Mr Gibb also said: “One of the key elements of relationships education is ensuring that children are aware, including in primary schools, that loving families can be made up of two mothers, two fathers or one mother and one father.

“Children are being taught that other family structures are just as loving and caring as their own.”

While relationships education will be compulsory, sex education will be optional for primary schools and parents will retain the right of withdrawing children from it. Schools must also consult with parents over what is taught.

Some within the Charedi community believe if LGBT issues were classified as sex, rather than relationships, education, their children could effectively avoid it.
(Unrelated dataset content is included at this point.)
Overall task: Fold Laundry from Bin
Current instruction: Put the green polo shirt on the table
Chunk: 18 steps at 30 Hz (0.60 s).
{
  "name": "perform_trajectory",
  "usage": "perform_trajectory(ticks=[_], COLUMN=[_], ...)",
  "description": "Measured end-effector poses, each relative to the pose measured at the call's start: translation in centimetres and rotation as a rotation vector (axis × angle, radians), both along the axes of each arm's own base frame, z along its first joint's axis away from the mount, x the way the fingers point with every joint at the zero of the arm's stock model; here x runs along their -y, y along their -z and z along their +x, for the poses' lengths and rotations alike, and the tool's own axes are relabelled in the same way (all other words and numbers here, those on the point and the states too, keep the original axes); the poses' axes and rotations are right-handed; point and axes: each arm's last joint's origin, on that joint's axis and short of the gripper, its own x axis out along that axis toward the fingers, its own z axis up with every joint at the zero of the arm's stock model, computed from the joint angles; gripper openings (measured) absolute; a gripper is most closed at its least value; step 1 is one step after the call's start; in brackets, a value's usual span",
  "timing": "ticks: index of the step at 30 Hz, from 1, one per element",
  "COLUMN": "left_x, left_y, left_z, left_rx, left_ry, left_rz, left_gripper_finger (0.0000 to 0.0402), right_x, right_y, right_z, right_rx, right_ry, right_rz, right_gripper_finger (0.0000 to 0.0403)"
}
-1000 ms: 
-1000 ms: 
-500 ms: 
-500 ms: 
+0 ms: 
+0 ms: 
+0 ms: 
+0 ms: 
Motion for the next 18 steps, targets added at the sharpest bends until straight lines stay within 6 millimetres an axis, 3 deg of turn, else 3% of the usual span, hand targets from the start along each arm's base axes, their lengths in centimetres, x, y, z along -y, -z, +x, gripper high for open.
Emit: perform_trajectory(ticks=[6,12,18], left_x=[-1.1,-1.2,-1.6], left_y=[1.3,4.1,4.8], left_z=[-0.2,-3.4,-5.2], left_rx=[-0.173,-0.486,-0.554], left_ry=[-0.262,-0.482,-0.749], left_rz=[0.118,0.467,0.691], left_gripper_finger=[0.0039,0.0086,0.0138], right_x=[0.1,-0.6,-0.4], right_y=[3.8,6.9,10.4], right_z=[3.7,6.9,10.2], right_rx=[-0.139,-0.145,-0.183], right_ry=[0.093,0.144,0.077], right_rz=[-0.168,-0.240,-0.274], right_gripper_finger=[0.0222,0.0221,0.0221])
Shadow Education Secretary Angela Rayner said she hoped the government would address concerns within the strictly Orthodox Jewish community over the curriculum and the inspection service Ofsted.

But she stressed, “We must be clear that there can be no opting out of the Equality Act 2010 and that all schools must teach the law on these issues so that pupils understand it.”

The act covers discrimination against people on the grounds of sexual orientation and gender reassignment.

Stephen Timms, the Labour MP for East Ham, raised the problems that Charedi schools are already having with Ofsted over equality issues.

“Voices in the community say that if this continues, Orthodox Jewish families will either home-school en masse, which they are fully entitled to do, or conclude that the UK is no longer a country where they are welcome,” he said.

“Charedi schools, the fastest growing, will not breach deeply held religious convictions and they should not have to, because religion or belief is a protected characteristic under the Equality Act 2010.

“Nobody wants Orthodox Jewish families to feel that they have to leave the country, but something has to give.”

Matthew Offord, the Conservative MP for Hendon, the constituency with one of the largest Jewish populations, said many of his constituents did not go along with the guidelines and there was a “great deal of concern” among Muslims and Christians.

But some MPs want the government to beef up the regulations to require LGBT issues to be covered at primary age. James Frith, the Labour MP for Bury North, said, “Teaching about LGBT families as part of teaching about different families at primary age is vital to ensure that young people with LGBT parents see their families reflected in teaching.”